### REQUIREMENT
In the listing below, find the line with "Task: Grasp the" and the line with "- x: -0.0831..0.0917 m". Repeat those two lines and all lines between them exactly.

### PROVIDED MATERIAL
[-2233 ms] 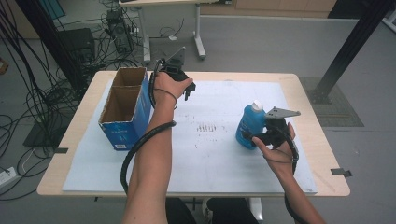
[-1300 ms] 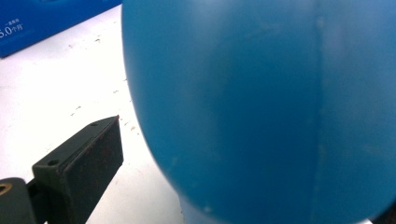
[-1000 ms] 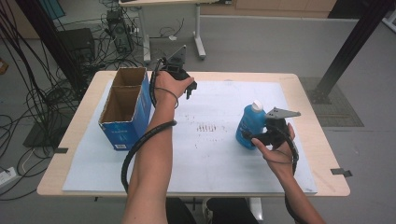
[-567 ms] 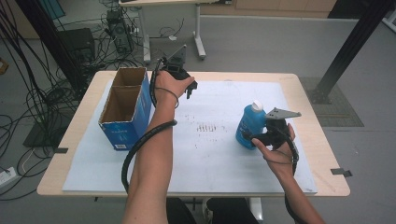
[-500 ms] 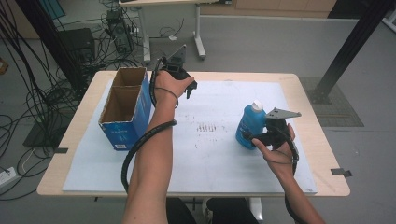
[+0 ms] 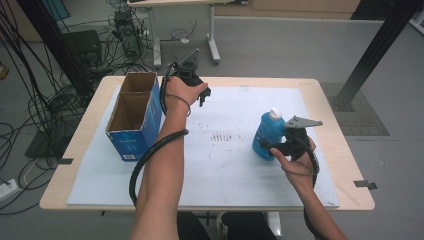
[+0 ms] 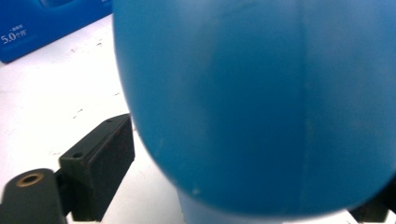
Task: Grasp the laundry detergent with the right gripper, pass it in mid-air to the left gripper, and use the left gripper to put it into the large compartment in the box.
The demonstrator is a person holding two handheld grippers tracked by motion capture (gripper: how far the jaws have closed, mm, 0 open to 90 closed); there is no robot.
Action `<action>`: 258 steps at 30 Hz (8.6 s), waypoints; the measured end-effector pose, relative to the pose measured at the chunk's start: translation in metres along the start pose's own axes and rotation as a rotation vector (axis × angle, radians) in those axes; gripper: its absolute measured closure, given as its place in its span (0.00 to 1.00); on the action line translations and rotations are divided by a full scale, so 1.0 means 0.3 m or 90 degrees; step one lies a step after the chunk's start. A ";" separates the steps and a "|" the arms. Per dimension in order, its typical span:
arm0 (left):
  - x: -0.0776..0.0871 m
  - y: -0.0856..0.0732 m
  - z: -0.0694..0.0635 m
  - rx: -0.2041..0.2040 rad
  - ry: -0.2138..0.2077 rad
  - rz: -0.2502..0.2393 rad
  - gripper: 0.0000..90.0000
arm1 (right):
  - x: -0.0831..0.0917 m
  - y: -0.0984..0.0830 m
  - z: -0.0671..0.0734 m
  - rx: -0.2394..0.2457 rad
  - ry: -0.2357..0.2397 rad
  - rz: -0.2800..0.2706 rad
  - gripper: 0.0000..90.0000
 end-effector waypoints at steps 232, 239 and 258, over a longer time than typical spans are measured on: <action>0.578 -0.113 0.061 -0.593 -0.042 -0.055 0.07 | -0.327 0.595 0.310 0.212 0.382 0.058 0.49; 0.582 -0.122 0.068 -0.617 -0.040 -0.048 0.07 | -0.339 0.618 0.353 0.228 0.416 0.043 0.49; 0.550 -0.128 0.044 -0.655 -0.061 -0.026 0.07 | -0.351 0.631 0.411 0.239 0.476 0.008 0.49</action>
Point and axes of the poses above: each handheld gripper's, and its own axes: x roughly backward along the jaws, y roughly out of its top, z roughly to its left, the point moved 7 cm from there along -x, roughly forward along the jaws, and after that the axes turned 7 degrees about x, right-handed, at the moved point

### RESPONSE FOR THIS EXERCISE
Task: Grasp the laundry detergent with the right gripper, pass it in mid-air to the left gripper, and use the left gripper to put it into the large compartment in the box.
The demonstrator is a person holding two handheld grippers tracked by motion capture (gripper: how far the jaws have closed, mm, 0 open to 90 closed); there is no robot.
Action `<action>`: 258 steps at 30 Hz (8.6 s), waypoints; the measured end-effector pose, relative to the pose measured at the chunk's start: translation in metres along the start pose's own axes and rotation as a rotation vector (axis × angle, radians) in those axes; gripper: its absolute measured closure, given as its place in its span (0.00 to 1.00); on the action line translations and rotations are divided by a full scale, so 1.0 means 0.3 m or 90 degrees; step one lies a step after the chunk's start. A ";" separates the steps and a "|" the arms. Per dimension in order, its typical span:
arm0 (left):
  - x: -0.0776..0.0871 m
  - y: -0.0856..0.0732 m
  - z: -0.0694..0.0635 m
  - rx: -0.2041..0.2040 rad
  - ry: -0.2138..0.2077 rad
  - rz: -0.2502..0.2393 rad
  - gripper: 0.0000..90.0000
arm1 (right):
  - x: -0.0831..0.0917 m

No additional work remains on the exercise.